------ Study material

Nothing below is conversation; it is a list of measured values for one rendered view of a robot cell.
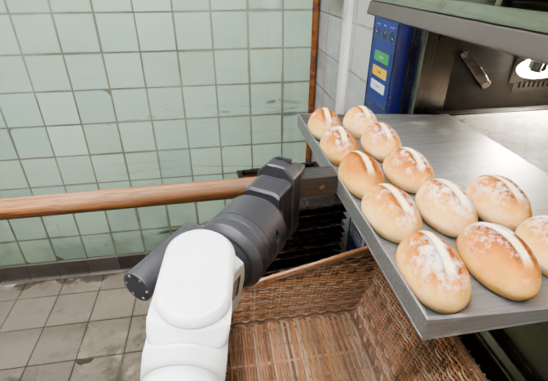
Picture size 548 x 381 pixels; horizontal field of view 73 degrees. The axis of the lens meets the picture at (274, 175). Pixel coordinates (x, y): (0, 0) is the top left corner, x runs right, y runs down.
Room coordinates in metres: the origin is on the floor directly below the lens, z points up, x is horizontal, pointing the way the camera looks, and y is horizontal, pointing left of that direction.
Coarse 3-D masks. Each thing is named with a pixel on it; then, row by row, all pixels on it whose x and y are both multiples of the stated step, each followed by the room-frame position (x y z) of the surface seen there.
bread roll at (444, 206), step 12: (432, 180) 0.44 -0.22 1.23; (444, 180) 0.43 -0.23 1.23; (420, 192) 0.43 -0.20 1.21; (432, 192) 0.41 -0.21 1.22; (444, 192) 0.40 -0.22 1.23; (456, 192) 0.40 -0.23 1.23; (420, 204) 0.41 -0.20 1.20; (432, 204) 0.40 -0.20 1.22; (444, 204) 0.39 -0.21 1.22; (456, 204) 0.38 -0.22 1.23; (468, 204) 0.38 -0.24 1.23; (432, 216) 0.39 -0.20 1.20; (444, 216) 0.38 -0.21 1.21; (456, 216) 0.37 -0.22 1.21; (468, 216) 0.37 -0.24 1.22; (444, 228) 0.37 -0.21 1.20; (456, 228) 0.36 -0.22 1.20
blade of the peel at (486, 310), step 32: (416, 128) 0.74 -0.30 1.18; (448, 128) 0.74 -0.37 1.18; (320, 160) 0.58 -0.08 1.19; (448, 160) 0.59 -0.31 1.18; (480, 160) 0.59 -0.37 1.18; (512, 160) 0.59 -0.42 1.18; (544, 192) 0.48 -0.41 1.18; (384, 256) 0.32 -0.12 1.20; (480, 288) 0.29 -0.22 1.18; (544, 288) 0.29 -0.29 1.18; (416, 320) 0.24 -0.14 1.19; (448, 320) 0.23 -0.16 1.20; (480, 320) 0.23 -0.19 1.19; (512, 320) 0.24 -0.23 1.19; (544, 320) 0.25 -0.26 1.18
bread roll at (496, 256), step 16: (480, 224) 0.34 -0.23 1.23; (496, 224) 0.33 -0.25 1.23; (464, 240) 0.33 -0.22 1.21; (480, 240) 0.31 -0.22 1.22; (496, 240) 0.31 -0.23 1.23; (512, 240) 0.30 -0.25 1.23; (464, 256) 0.32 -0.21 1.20; (480, 256) 0.30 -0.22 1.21; (496, 256) 0.29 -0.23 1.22; (512, 256) 0.28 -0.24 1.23; (528, 256) 0.28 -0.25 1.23; (480, 272) 0.29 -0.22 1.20; (496, 272) 0.28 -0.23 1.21; (512, 272) 0.27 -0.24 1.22; (528, 272) 0.27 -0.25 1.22; (496, 288) 0.27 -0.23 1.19; (512, 288) 0.27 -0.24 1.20; (528, 288) 0.26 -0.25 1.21
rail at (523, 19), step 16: (384, 0) 0.75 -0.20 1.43; (400, 0) 0.69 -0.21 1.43; (416, 0) 0.64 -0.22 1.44; (432, 0) 0.59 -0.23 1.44; (448, 0) 0.56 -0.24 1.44; (464, 16) 0.51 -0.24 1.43; (480, 16) 0.48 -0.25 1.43; (496, 16) 0.45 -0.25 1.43; (512, 16) 0.43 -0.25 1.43; (528, 16) 0.41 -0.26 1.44; (544, 16) 0.39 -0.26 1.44; (544, 32) 0.38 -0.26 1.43
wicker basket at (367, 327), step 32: (352, 256) 0.75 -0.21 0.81; (256, 288) 0.72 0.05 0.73; (288, 288) 0.73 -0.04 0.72; (320, 288) 0.75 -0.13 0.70; (352, 288) 0.76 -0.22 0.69; (384, 288) 0.71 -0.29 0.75; (256, 320) 0.72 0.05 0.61; (288, 320) 0.73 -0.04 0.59; (320, 320) 0.74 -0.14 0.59; (352, 320) 0.73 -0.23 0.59; (384, 320) 0.65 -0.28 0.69; (256, 352) 0.63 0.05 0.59; (288, 352) 0.63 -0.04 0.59; (320, 352) 0.63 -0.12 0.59; (352, 352) 0.63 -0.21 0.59; (384, 352) 0.60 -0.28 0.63; (416, 352) 0.52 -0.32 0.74; (448, 352) 0.47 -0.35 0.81
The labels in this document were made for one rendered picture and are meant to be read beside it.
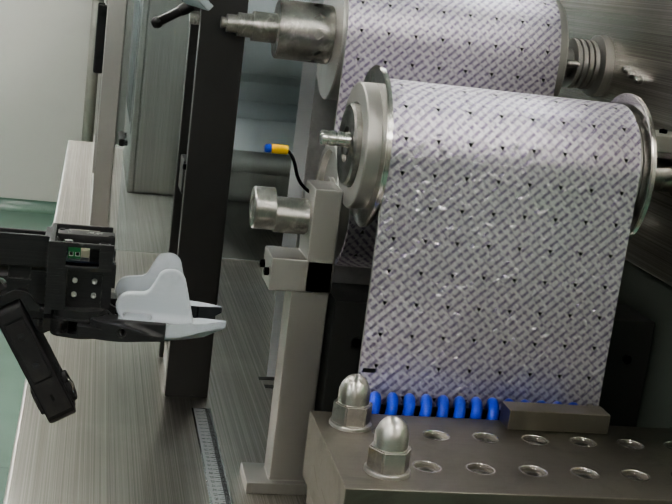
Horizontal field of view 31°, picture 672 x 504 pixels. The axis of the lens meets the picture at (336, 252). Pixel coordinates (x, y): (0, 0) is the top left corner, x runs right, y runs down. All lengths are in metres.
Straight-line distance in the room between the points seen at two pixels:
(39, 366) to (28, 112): 5.61
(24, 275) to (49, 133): 5.62
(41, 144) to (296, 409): 5.54
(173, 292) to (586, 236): 0.38
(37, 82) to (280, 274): 5.53
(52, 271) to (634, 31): 0.70
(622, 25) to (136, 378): 0.70
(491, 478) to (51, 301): 0.38
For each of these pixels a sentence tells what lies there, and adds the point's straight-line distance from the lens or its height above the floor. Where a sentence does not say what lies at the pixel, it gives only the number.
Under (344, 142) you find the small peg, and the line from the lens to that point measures 1.07.
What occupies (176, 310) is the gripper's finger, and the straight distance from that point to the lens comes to 1.02.
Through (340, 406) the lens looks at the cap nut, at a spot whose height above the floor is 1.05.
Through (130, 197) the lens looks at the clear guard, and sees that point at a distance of 2.08.
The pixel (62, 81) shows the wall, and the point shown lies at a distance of 6.60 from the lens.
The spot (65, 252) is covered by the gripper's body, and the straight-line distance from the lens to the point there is 1.00.
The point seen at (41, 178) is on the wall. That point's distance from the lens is 6.68.
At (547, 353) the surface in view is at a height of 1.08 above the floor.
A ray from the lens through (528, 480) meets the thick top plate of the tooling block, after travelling 0.98.
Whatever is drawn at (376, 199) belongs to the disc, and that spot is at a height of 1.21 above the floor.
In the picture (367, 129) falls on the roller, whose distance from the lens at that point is 1.05.
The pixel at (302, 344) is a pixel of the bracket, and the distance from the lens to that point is 1.16.
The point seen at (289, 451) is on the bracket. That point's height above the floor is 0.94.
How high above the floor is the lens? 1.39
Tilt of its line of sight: 12 degrees down
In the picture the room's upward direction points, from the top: 7 degrees clockwise

------------

### Task requirements
Could you please return each line of the material exactly, dropping the pictures?

### Result of the task
Nothing below is conversation; it is a list of measured values for one rendered view of a robot cell.
Picture size 548 x 381 pixels; horizontal field of view 73 degrees. The axis of the lens meets the picture at (274, 175). Pixel coordinates (x, y): (0, 0) is the top left corner, x runs right, y runs down.
Room coordinates in metres: the origin is on the floor directly below the lens, z points up, x is horizontal, pointing the way the camera looks, and y is horizontal, pointing left of that direction.
Coarse 3-D masks. Each thing is named with a pixel on it; then, row by row, all pixels on it whose x and y are both multiples of the stated step, each followed by the room-frame position (x y z) of the surface seen there.
bread roll at (444, 206), step 12: (432, 180) 0.44 -0.22 1.23; (444, 180) 0.43 -0.23 1.23; (420, 192) 0.43 -0.20 1.21; (432, 192) 0.41 -0.21 1.22; (444, 192) 0.40 -0.22 1.23; (456, 192) 0.40 -0.23 1.23; (420, 204) 0.41 -0.20 1.20; (432, 204) 0.40 -0.20 1.22; (444, 204) 0.39 -0.21 1.22; (456, 204) 0.38 -0.22 1.23; (468, 204) 0.38 -0.24 1.23; (432, 216) 0.39 -0.20 1.20; (444, 216) 0.38 -0.21 1.21; (456, 216) 0.37 -0.22 1.21; (468, 216) 0.37 -0.24 1.22; (444, 228) 0.37 -0.21 1.20; (456, 228) 0.36 -0.22 1.20
blade of the peel at (486, 310), step 32: (416, 128) 0.74 -0.30 1.18; (448, 128) 0.74 -0.37 1.18; (320, 160) 0.58 -0.08 1.19; (448, 160) 0.59 -0.31 1.18; (480, 160) 0.59 -0.37 1.18; (512, 160) 0.59 -0.42 1.18; (544, 192) 0.48 -0.41 1.18; (384, 256) 0.32 -0.12 1.20; (480, 288) 0.29 -0.22 1.18; (544, 288) 0.29 -0.29 1.18; (416, 320) 0.24 -0.14 1.19; (448, 320) 0.23 -0.16 1.20; (480, 320) 0.23 -0.19 1.19; (512, 320) 0.24 -0.23 1.19; (544, 320) 0.25 -0.26 1.18
bread roll at (496, 256), step 16: (480, 224) 0.34 -0.23 1.23; (496, 224) 0.33 -0.25 1.23; (464, 240) 0.33 -0.22 1.21; (480, 240) 0.31 -0.22 1.22; (496, 240) 0.31 -0.23 1.23; (512, 240) 0.30 -0.25 1.23; (464, 256) 0.32 -0.21 1.20; (480, 256) 0.30 -0.22 1.21; (496, 256) 0.29 -0.23 1.22; (512, 256) 0.28 -0.24 1.23; (528, 256) 0.28 -0.25 1.23; (480, 272) 0.29 -0.22 1.20; (496, 272) 0.28 -0.23 1.21; (512, 272) 0.27 -0.24 1.22; (528, 272) 0.27 -0.25 1.22; (496, 288) 0.27 -0.23 1.19; (512, 288) 0.27 -0.24 1.20; (528, 288) 0.26 -0.25 1.21
rail at (523, 19), step 16: (384, 0) 0.75 -0.20 1.43; (400, 0) 0.69 -0.21 1.43; (416, 0) 0.64 -0.22 1.44; (432, 0) 0.59 -0.23 1.44; (448, 0) 0.56 -0.24 1.44; (464, 16) 0.51 -0.24 1.43; (480, 16) 0.48 -0.25 1.43; (496, 16) 0.45 -0.25 1.43; (512, 16) 0.43 -0.25 1.43; (528, 16) 0.41 -0.26 1.44; (544, 16) 0.39 -0.26 1.44; (544, 32) 0.38 -0.26 1.43
wicker basket at (367, 327), step 32: (352, 256) 0.75 -0.21 0.81; (256, 288) 0.72 0.05 0.73; (288, 288) 0.73 -0.04 0.72; (320, 288) 0.75 -0.13 0.70; (352, 288) 0.76 -0.22 0.69; (384, 288) 0.71 -0.29 0.75; (256, 320) 0.72 0.05 0.61; (288, 320) 0.73 -0.04 0.59; (320, 320) 0.74 -0.14 0.59; (352, 320) 0.73 -0.23 0.59; (384, 320) 0.65 -0.28 0.69; (256, 352) 0.63 0.05 0.59; (288, 352) 0.63 -0.04 0.59; (320, 352) 0.63 -0.12 0.59; (352, 352) 0.63 -0.21 0.59; (384, 352) 0.60 -0.28 0.63; (416, 352) 0.52 -0.32 0.74; (448, 352) 0.47 -0.35 0.81
The labels in this document were made for one rendered picture and are meant to be read beside it.
Horizontal field of view 31°, picture 672 x 504 pixels. The axis of the lens meets the picture at (336, 252). Pixel coordinates (x, y): (0, 0) is the top left corner, x runs right, y runs down. All lengths are in metres.
Straight-line distance in the room between the points seen at two pixels:
(39, 366) to (28, 112): 5.61
(24, 275) to (49, 133): 5.62
(41, 144) to (296, 409): 5.54
(173, 292) to (586, 236): 0.38
(37, 82) to (280, 274): 5.53
(52, 271) to (634, 31): 0.70
(622, 25) to (136, 378): 0.70
(491, 478) to (51, 301): 0.38
For each of these pixels a sentence tells what lies there, and adds the point's straight-line distance from the lens or its height above the floor. Where a sentence does not say what lies at the pixel, it gives only the number.
Under (344, 142) you find the small peg, and the line from the lens to that point measures 1.07.
What occupies (176, 310) is the gripper's finger, and the straight distance from that point to the lens comes to 1.02.
Through (340, 406) the lens looks at the cap nut, at a spot whose height above the floor is 1.05.
Through (130, 197) the lens looks at the clear guard, and sees that point at a distance of 2.08.
The pixel (62, 81) shows the wall, and the point shown lies at a distance of 6.60 from the lens.
The spot (65, 252) is covered by the gripper's body, and the straight-line distance from the lens to the point there is 1.00.
The point seen at (41, 178) is on the wall. That point's distance from the lens is 6.68.
At (547, 353) the surface in view is at a height of 1.08 above the floor.
A ray from the lens through (528, 480) meets the thick top plate of the tooling block, after travelling 0.98.
Whatever is drawn at (376, 199) belongs to the disc, and that spot is at a height of 1.21 above the floor.
In the picture (367, 129) falls on the roller, whose distance from the lens at that point is 1.05.
The pixel at (302, 344) is a pixel of the bracket, and the distance from the lens to that point is 1.16.
The point seen at (289, 451) is on the bracket. That point's height above the floor is 0.94.
How high above the floor is the lens? 1.39
Tilt of its line of sight: 12 degrees down
In the picture the room's upward direction points, from the top: 7 degrees clockwise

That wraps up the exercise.